Balai Arkeologi Bali, NTT & NTB Adakan Penelitian Situs Pura Wasan Blahtanah

Polda Bali - Polres Gianyar, Balai Aekeologi Bali, NTT dan NTB yang dipimpin Kepala Balai Arkeologi Bali, Ntt dan Ntb Drs. Gusti Made Suarbawa, Senin pagi 12/6, sejak pukul 10 pagi hingga pkl. 5 sore, melakukan penelitian di Situs Pura Puseh Wasan yang berlokasi di Banjar Blahtanah Desa Batuan Kaler Sukawati Gianyar.

Dalam penelian tersebut, Gusti Made Suarbawa didampingi Drs. I Wayan Badra beserta duabelas anggota dan dibantu oleh masyarakat Penyungsung Pura Puseh Wasan dari Banjar Blahtanah sekitar 5 orang.

Gusti Made Suarbawa menjelaskan, penelitian arkeologi di Pura Puseh Wasan berdasarkan surat ijin penelitian No. 390 tgl 8 juni 2017 dari tgl 10 hingga 23 juni 2017.
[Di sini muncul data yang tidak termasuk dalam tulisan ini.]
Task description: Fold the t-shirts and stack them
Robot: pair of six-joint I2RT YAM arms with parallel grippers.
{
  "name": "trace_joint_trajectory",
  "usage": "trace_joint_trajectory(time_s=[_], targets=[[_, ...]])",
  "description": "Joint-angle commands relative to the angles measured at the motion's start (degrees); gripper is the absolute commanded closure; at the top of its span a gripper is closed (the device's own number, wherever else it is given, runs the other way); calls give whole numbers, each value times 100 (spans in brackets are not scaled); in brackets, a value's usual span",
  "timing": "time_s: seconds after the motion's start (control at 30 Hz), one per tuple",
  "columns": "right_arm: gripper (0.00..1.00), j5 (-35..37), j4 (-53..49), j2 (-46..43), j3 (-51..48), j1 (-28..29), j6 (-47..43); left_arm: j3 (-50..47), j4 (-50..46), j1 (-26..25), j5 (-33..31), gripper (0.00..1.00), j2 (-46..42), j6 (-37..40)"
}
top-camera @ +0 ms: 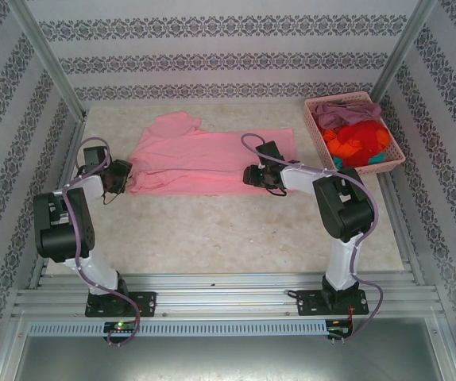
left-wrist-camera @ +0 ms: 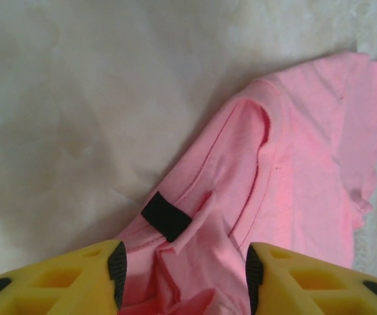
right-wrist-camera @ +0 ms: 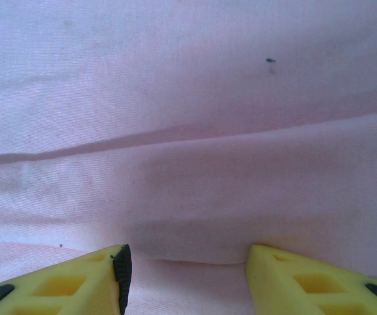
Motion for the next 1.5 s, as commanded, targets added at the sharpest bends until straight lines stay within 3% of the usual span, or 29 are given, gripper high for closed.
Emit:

Lebih lanjut penjelasan oleh Kepala Balai Arkeologi Bali, NTB dan NTT, (Drs. I Gusti Made Suarbawa) tujuan dari pada penelitian ini adalah untuk mencari bangunan bangunan pendukung CANDI yang sudah ada dengan indikasi hasil temuan tahun 2016, berupa beberapa struktur bangunan yang berbahan batu padas (TUFA) untuk memberikan informasi KESEJARAHAN tentang Situs WASAN kepada masyarakat luas.

Dimana menurutnya, bahwa Situs Pura Puseh Wasan telah terindikasi dari abad ke- 13 dan 14 masehi, berdasarkan LANGGAM ARCA/ CANDI Jawa Timuran.

Lanjut penjelasan dari Pemangku Pura Puseh Wasan Jero Mangku Wayan Lasia Siaja, bahwa pihaknya sangat mendukung dari penelitian ini karena dengan dilakukan penelitian, nantinya masyarakat luas tahu tentang sejarah dari situs Wasan.

Lebih lanjut Jero Mangku Wayan Lasia Siaja, menuturkan terkait Piodalan di Pura Puseh Wasan jatuh pada Bude Cemeng Klawu, yang di empon oleh 10 KK dari dua Desa, yakni 5 KK dari Banjar Blahtanah Desa Batuan Kaler dan 5 KK dari dua Banjar Desa Batubulan Kangin/ Batuyang yaitu 1 KK dari Banjar Tangkeban dan 4 KK dari Banjar Kenanga Batuyang.